Only those lines in the data below from the line containing "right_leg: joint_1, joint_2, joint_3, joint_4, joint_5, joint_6" through the line containing "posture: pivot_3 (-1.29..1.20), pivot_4", both included, should be restated word for word.

◆ ◆ ◆ ◆ ◆ ◆ ◆

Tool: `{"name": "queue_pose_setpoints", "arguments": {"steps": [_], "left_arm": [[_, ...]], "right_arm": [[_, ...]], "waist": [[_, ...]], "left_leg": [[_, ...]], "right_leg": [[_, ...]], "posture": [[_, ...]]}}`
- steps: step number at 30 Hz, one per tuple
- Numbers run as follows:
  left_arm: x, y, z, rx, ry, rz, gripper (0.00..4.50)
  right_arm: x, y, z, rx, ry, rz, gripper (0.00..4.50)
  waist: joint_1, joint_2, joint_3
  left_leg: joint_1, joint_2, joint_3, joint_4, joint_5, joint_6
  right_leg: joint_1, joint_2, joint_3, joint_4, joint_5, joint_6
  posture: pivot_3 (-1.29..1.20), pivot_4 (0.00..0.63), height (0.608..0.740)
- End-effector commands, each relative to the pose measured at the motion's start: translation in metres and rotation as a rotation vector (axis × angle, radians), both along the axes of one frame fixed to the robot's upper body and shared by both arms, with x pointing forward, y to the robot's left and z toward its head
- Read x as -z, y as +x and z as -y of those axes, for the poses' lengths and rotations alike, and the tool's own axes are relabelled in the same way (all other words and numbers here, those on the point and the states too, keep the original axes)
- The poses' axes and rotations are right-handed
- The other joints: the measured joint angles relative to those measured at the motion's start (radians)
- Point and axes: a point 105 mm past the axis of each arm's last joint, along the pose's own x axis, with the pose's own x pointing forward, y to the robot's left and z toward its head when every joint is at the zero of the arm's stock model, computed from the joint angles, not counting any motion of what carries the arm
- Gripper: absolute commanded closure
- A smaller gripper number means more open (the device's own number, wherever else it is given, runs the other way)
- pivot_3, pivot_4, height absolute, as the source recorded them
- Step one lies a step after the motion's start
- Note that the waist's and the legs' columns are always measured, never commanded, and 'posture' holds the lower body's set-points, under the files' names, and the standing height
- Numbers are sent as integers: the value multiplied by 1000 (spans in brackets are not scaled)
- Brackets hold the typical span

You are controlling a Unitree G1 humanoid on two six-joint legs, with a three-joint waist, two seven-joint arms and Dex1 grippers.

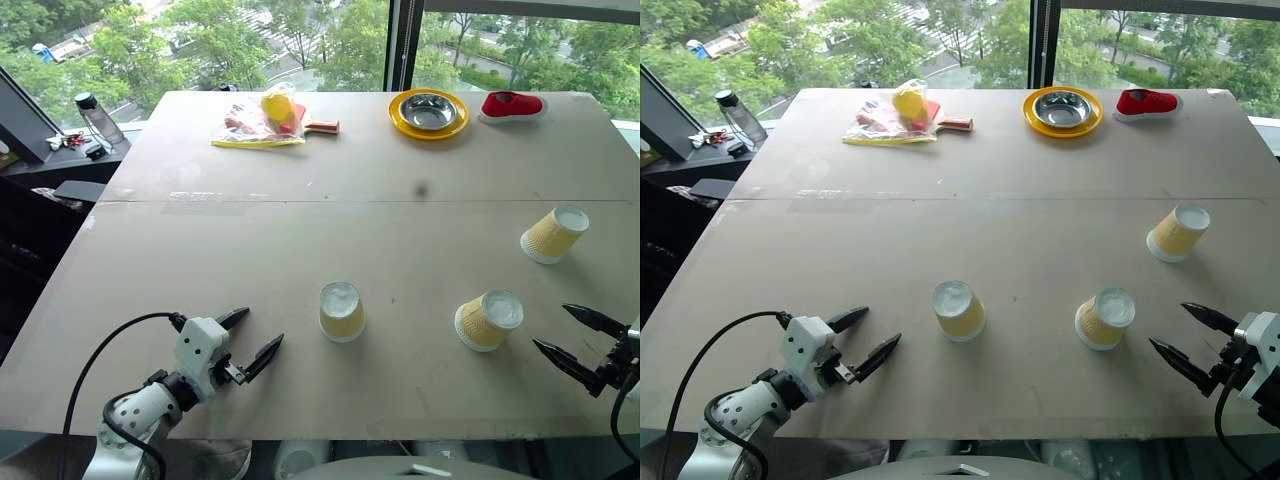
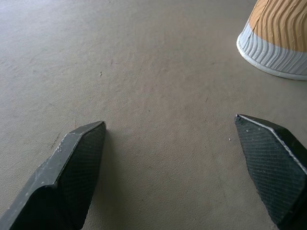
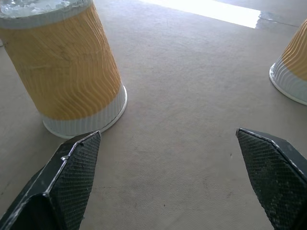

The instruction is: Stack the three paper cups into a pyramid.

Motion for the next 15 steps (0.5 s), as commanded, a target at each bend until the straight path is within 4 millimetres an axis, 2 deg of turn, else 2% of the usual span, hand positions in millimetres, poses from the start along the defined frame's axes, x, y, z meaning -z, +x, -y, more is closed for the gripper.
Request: {"name": "queue_pose_setpoints", "arguments": {"steps": [1, 15], "left_arm": [[-4, -2, 3, 41, 10, 2, 85], [-7, -3, -1, 86, 0, -2, 85]], "right_arm": [[-8, -3, 0, -11, 2, 31, 0], [-5, -8, -1, -11, 13, 34, 0]], "waist": [[0, 0, 0], [1, 0, 0]], "left_leg": [[0, 0, 0, 0, 0, 0], [-1, -1, -2, 0, 0, 0]], "right_leg": [[0, 0, 0, 0, 0, 0], [0, 1, -2, 0, 2, 3]], "posture": [[0, 150, 740], [0, 150, 740]]}}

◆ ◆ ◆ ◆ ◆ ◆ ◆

**Answer for this exercise:**
  right_leg: joint_1, joint_2, joint_3, joint_4, joint_5, joint_6
  posture: pivot_3 (-1.29..1.20), pivot_4 (0.00..0.63), height (0.608..0.740)

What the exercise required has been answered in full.